Every line of the data needs to be returned exactly.

[[ Provided data, beginning ]]

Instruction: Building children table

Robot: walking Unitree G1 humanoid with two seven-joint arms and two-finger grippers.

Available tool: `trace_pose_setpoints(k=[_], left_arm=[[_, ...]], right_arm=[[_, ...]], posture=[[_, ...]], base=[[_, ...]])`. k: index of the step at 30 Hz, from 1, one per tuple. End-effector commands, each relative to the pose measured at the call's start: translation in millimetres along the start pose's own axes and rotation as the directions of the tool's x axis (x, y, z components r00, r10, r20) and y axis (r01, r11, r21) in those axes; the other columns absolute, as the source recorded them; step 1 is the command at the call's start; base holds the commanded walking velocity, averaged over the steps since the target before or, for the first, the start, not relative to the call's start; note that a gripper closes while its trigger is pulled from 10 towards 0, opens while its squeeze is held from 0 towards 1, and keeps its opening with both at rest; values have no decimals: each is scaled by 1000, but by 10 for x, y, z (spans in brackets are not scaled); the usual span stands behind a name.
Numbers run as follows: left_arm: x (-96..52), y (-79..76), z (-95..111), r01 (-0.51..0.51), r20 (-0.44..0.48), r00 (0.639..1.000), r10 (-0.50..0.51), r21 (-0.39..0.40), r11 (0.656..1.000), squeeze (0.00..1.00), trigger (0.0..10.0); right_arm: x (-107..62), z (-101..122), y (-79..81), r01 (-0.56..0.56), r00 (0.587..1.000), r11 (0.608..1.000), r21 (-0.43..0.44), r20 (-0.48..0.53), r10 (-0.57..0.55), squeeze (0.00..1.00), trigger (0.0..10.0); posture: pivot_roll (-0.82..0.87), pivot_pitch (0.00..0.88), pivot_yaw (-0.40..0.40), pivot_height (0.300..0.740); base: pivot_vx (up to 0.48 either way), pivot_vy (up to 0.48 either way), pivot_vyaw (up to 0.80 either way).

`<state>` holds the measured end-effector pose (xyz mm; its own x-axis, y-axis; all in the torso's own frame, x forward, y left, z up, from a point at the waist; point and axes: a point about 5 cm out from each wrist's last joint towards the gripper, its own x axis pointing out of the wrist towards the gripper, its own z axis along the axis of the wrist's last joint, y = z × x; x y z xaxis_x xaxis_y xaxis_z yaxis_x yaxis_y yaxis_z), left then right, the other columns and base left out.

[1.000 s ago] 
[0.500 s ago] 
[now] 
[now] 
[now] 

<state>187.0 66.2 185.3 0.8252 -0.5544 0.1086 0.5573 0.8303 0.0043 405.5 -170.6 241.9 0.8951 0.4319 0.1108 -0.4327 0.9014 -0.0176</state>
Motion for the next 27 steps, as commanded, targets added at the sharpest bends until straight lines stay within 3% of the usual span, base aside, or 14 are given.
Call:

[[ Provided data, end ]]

# Response area
Instruction: Building children table

Robot: walking Unitree G1 humanoid with two seven-joint arms and two-finger grippers.

Available tool: `trace_pose_setpoints(k=[_], left_arm=[[_, ...]], right_arm=[[_, ...]], posture=[[_, ...]], base=[[_, ...]])`. k: index of the step at 30 Hz, from 1, one per tuple. End-effector commands, each relative to the pose measured at the call's start: translation in millimetres along the start pose's own axes and rotation as the directions of the tool's x axis (x, y, z components r00, r10, r20) and y axis (r01, r11, r21) in those axes; the other columns absolute, as the source recorded them; step 1 is the command at the call's start; base holds the commanded walking velocity, averaged over the steps since the target before or, for the first, the start, not relative to the call's start; note that a gripper closes while its trigger is pulled from 10 towards 0, opens while its squeeze is held from 0 towards 1, and keeps its opening with both at rest; values have no decimals: each is scaled by 1000, but by 10 for x, y, z (spans in brackets are not scaled); the usual span stands behind a name.
Numbers run as follows: left_arm: x (-96..52), y (-79..76), z (-95..111), r01 (-0.51..0.51), r20 (-0.44..0.48), r00 (0.639..1.000), r10 (-0.50..0.51), r21 (-0.39..0.40), r11 (0.656..1.000), squeeze (0.00..1.00), trigger (0.0..10.0); right_arm: x (-107..62), z (-101..122), y (-79..81), r01 (-0.56..0.56), r00 (0.587..1.000), r11 (0.608..1.000), r21 (-0.43..0.44), r20 (-0.48..0.53), r10 (-0.57..0.55), squeeze (0.00..1.00), trigger (0.0..10.0); posture: pivot_roll (-0.82..0.87), pivot_pitch (0.00..0.88), pivot_yaw (-0.40..0.40), pivot_height (0.300..0.740); base: pivot_vx (up to 0.48 either way), pivot_vy (up to 0.48 either way), pivot_vyaw (up to 0.80 either way).

`<state>` holds the measured end-effector pose (xyz mm; its own x-axis, y-axis; all in the torso's own frame, x forward, y left, z up, from a point at the waist; point and axes: a point about 5 cm out from each wrist's last joint towards the gripper, its own x axis pointing out of the wrist towards the gripper, its own z axis along the axis of the wrist's last joint, y = z × x; x y z xaxis_x xaxis_y xaxis_z yaxis_x yaxis_y yaxis_z), left then right, the other columns and base left out.

[1.000 s ago] 
[0.500 s ago] 
[now] 
[now] 
[now] 

<state>187.0 66.2 185.3 0.8252 -0.5544 0.1086 0.5573 0.8303 0.0043 405.5 -170.6 241.9 0.8951 0.4319 0.1108 -0.4327 0.9014 -0.0176</state>
Motion for the next 27 steps, as commanded, targets added at the sharpest bends until straight lines stay within 3% of the usual span, base aside, or 14 are given.
Call:

With this, the exercise is complete.